The result is as expected, but only because the parent axis specifier has a wildcard parent selection. If the wildcard were to be exchanged with a specific XML node identifier, such as elements, the XPath would return an empty parent node set. This type of selection is very useful when testing if the parent is a specific XML node type.

The attribute axis specifier is not useful when the default XML document is utilized. A modified XML document that includes an attribute looks like the following:

<data>        <child haselements=”true”>               <elements>Hello</elements>        </child>        <elements>World<sub>               <elements>Embedded</elements></sub></elements> </data>

Execute the following XPath expression:

/child::*/child::child/attribute::*

The selected node is shown in bold:

<data>        <child haselements="true">               <elements>Hello</elements>        </child>        <elements>World<sub>               <elements>Embedded</elements></sub></elements> </data>

The node set includes a number of attributes. In the XML document, there is only one. It is important to realize that when attributes are selected, axis specifiers such as following and preceding still apply.

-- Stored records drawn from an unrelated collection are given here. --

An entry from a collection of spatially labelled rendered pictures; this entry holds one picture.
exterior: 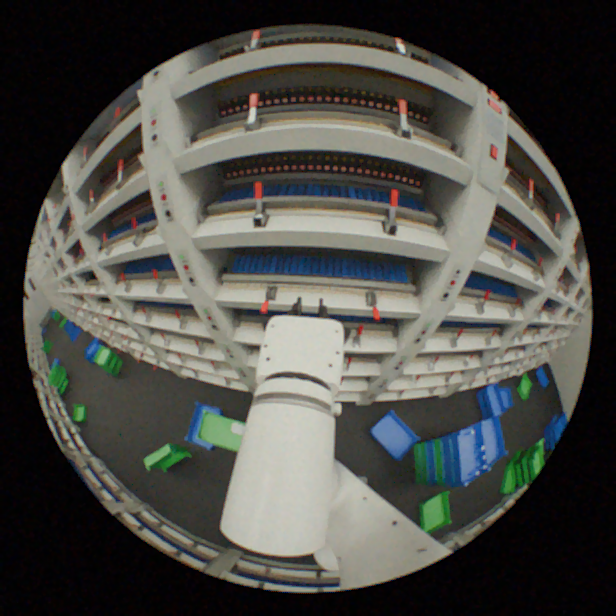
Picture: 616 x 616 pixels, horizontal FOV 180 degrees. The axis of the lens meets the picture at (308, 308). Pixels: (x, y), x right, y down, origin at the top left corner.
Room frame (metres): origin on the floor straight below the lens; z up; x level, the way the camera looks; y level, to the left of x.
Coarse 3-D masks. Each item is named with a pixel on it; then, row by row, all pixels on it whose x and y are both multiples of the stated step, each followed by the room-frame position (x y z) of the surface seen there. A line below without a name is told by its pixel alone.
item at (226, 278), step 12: (228, 276) 0.41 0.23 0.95; (240, 276) 0.41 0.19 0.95; (252, 276) 0.41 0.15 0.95; (264, 276) 0.40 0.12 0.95; (276, 276) 0.40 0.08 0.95; (288, 276) 0.40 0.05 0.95; (300, 276) 0.40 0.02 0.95; (264, 288) 0.38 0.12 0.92; (360, 288) 0.38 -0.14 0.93; (384, 288) 0.37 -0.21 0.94; (396, 288) 0.36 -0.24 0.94; (408, 288) 0.36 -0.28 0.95
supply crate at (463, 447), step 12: (456, 432) -0.06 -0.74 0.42; (480, 432) -0.12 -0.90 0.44; (456, 444) -0.12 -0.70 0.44; (468, 444) -0.16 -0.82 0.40; (480, 444) -0.19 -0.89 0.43; (456, 456) -0.18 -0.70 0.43; (468, 456) -0.22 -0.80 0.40; (480, 456) -0.27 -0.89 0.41; (456, 468) -0.25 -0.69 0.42; (468, 468) -0.29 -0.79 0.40; (456, 480) -0.32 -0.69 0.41; (468, 480) -0.35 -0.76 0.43
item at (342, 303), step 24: (216, 264) 0.43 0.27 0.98; (408, 264) 0.47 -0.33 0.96; (216, 288) 0.40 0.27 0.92; (240, 288) 0.39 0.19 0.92; (288, 288) 0.39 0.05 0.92; (312, 312) 0.35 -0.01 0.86; (336, 312) 0.34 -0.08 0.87; (360, 312) 0.33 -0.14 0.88; (384, 312) 0.32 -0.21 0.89; (408, 312) 0.31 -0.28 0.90
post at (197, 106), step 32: (192, 64) 0.44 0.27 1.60; (160, 96) 0.37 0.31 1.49; (192, 96) 0.45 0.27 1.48; (160, 160) 0.37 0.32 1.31; (192, 192) 0.41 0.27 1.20; (160, 224) 0.37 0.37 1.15; (192, 256) 0.37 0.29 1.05; (192, 288) 0.37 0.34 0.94; (224, 320) 0.37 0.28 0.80; (224, 352) 0.37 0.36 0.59; (256, 384) 0.36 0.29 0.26
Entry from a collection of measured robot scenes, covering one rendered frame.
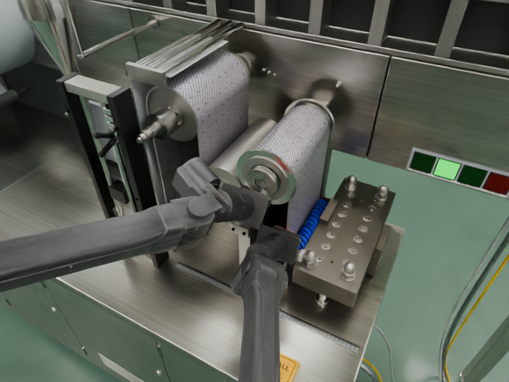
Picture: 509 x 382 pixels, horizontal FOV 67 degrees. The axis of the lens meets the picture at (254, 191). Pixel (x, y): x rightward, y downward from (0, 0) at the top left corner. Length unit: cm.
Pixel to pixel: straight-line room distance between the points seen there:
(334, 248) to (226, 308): 32
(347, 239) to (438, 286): 141
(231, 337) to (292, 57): 74
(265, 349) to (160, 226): 23
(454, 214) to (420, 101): 190
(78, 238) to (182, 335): 54
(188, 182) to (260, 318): 25
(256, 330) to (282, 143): 42
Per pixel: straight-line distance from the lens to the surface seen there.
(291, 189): 84
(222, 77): 97
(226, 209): 65
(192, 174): 68
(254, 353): 59
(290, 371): 95
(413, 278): 239
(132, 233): 57
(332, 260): 100
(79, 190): 149
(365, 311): 108
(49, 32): 123
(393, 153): 111
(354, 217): 111
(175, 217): 59
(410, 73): 100
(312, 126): 95
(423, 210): 281
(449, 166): 110
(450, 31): 97
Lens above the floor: 179
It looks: 41 degrees down
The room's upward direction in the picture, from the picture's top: straight up
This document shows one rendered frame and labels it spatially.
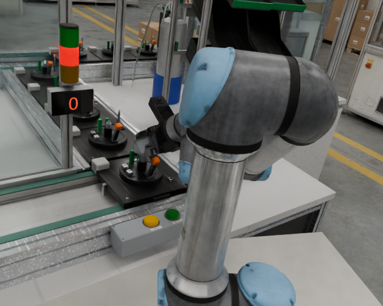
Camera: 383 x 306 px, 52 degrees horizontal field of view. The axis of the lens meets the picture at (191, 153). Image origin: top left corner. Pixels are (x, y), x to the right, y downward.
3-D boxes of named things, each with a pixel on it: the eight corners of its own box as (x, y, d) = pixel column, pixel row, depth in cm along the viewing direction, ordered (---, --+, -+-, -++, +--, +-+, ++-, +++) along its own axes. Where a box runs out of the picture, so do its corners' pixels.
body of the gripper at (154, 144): (149, 156, 112) (169, 149, 102) (142, 128, 113) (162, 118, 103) (171, 152, 117) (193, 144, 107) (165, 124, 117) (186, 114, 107)
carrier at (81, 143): (151, 154, 144) (155, 123, 138) (89, 167, 131) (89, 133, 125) (122, 127, 161) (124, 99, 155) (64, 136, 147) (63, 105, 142)
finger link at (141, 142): (130, 157, 119) (149, 150, 112) (126, 138, 119) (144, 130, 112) (138, 155, 121) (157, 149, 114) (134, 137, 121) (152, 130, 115)
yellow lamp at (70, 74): (81, 83, 111) (81, 66, 109) (64, 84, 108) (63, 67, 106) (75, 77, 114) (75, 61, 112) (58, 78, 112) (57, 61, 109)
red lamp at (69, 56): (81, 65, 109) (81, 48, 106) (63, 67, 106) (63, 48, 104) (75, 60, 112) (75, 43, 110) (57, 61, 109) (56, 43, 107)
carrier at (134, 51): (171, 60, 261) (173, 41, 256) (139, 62, 248) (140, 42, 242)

Determining when to use axis specifiers and abbreviated syntax

After you have gone through the axis specifier syntax and abbreviated syntax, it could be tempting to rewrite the preceding example using the attribute axis specifier to the following abbreviated syntax:

/child::*/child::child[@*]

But when the XPath is evaluated, the node set is not the same as the attribute axis specifier example. The square brackets are predicates that filter out XML nodes that contain attributes. The correct XPath that returns the same result set as if you used the attribute axis specifier is as follows:

/child::*/child::child/@*

Now the XPath returns the same selection of attributes. This leads us to an interesting finding. XPaths require some experience to fully understand how the selection occurs. In the simplest case, XPaths are used in XSLT to set a current context, and most likely the abbreviated syntax is used. But there are situations where fine-tuning or a more specific type of selection is required. In that scenario, the axis XPath specifiers are very useful because they allow exact definition of a node set. Axis XPath specifiers are not as cumbersome as the abbreviated syntax, but this does not mean that you should always use the axis specifier syntax. The reason for the creation of the abbreviated syntax is to allow a developer to quickly write a generic XPath expression without having to be too verbose.

Using XPath Expressions

Also possible in XPath is the capability to use functions to retrieve information about a given context. The axis specifiers and the abbreviated syntax allow a developer to select a specific context or node set. But that node set is useless when trying to transform content because the node set will be output without the control of the XSLT document. To get specific control of the output, XPath expressions are used. But XPath expressions can also be used to manage multiple conditions. For example, the XMLSPY Built In templates debugged at the start of this chapter had the following rule:

<xsl:template match=”*|/” mode=”?”>        <xsl:apply-templates mode=”?”/> </xsl:template>

The xsl:template match uses the vertical bar (|) to denote one condition or another. If you’re a C, C++, C#, or Java programmer, you know that this bar is an or operator used in a conditional statement. The operators can combine with expressions, which were used in the xsl:value-of XSLT XML nodes.